:: Your objective ::
Below are the records; copy each line in which "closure" can be found.

[Supplied entries]

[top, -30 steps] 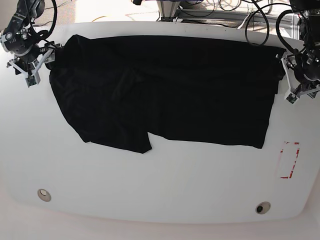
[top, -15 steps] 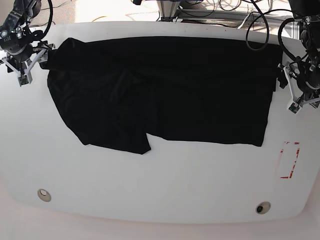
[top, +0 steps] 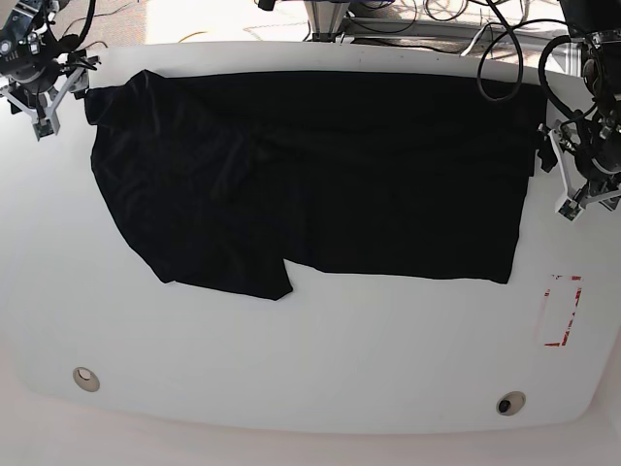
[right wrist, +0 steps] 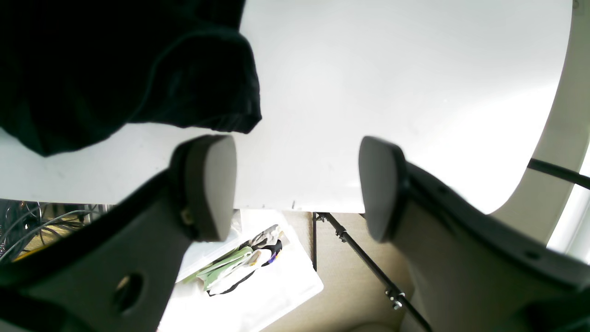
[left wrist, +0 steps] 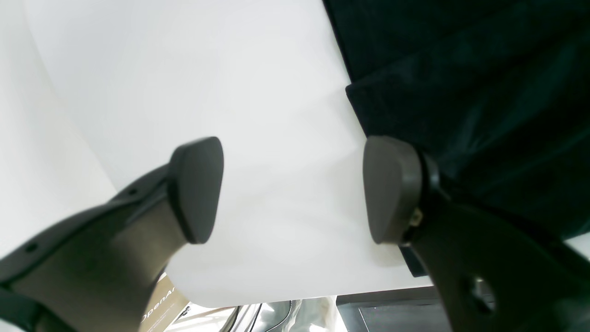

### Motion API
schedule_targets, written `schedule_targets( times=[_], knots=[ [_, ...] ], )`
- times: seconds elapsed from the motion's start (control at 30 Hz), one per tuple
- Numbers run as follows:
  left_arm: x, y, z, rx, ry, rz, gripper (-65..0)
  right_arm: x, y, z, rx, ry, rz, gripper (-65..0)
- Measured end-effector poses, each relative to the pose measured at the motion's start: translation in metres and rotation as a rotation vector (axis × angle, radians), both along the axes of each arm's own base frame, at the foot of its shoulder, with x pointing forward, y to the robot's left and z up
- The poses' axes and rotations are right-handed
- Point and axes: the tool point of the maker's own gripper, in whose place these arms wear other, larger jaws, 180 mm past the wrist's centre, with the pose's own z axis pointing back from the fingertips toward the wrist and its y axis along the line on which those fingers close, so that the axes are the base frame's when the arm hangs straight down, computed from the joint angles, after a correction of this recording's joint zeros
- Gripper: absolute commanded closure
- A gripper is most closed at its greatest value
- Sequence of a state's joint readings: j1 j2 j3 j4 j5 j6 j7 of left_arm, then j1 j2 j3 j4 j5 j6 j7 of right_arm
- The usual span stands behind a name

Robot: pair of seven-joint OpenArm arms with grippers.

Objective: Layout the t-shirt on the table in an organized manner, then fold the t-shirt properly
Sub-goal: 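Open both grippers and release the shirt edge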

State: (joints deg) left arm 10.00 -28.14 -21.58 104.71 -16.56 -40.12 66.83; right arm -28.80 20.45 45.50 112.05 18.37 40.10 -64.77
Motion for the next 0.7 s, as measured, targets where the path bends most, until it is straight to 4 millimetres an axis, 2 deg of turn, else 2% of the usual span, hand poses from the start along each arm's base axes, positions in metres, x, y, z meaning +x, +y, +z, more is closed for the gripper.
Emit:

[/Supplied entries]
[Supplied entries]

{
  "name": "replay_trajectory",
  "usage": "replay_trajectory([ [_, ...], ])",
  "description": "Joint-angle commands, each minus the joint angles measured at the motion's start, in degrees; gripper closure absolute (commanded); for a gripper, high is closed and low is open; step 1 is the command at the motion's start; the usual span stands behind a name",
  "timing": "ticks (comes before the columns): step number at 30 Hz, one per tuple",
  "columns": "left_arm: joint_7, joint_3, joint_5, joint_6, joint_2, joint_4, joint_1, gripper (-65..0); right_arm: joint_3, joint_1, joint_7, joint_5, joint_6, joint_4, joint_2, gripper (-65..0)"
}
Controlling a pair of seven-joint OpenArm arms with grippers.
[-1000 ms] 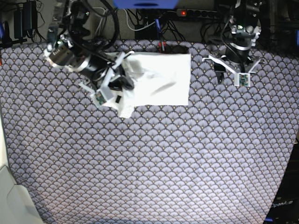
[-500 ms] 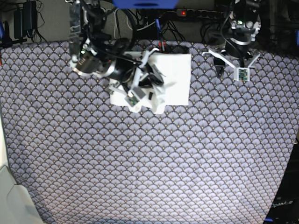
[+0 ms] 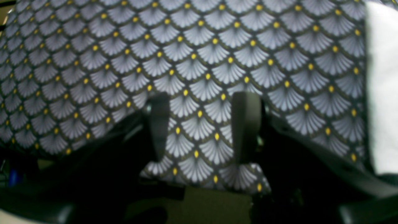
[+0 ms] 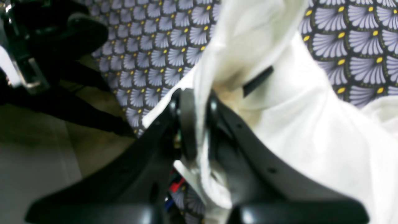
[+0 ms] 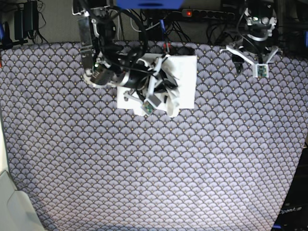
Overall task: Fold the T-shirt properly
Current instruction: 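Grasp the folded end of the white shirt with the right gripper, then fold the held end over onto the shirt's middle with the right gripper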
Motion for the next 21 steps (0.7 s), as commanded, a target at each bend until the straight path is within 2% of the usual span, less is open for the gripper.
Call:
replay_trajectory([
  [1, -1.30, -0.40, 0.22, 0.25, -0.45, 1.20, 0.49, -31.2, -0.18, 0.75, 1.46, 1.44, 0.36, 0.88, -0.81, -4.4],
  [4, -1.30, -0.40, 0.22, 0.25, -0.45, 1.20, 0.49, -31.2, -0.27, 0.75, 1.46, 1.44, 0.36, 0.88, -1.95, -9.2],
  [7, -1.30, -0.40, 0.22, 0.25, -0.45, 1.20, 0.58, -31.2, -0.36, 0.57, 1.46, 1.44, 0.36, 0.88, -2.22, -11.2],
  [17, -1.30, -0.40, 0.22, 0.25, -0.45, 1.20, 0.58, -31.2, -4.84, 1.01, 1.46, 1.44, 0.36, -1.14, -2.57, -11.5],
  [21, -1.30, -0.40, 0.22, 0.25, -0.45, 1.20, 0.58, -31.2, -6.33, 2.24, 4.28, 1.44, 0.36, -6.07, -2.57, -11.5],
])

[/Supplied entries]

:: Answer to this task ::
- Gripper: absolute commanded closure
  "description": "Joint-angle commands, each minus the joint angles measured at the motion's start, in degrees; gripper closure absolute (commanded); for a gripper, high is closed and low is open; step 1 is the command at the motion's start; the usual span stands behind a name",

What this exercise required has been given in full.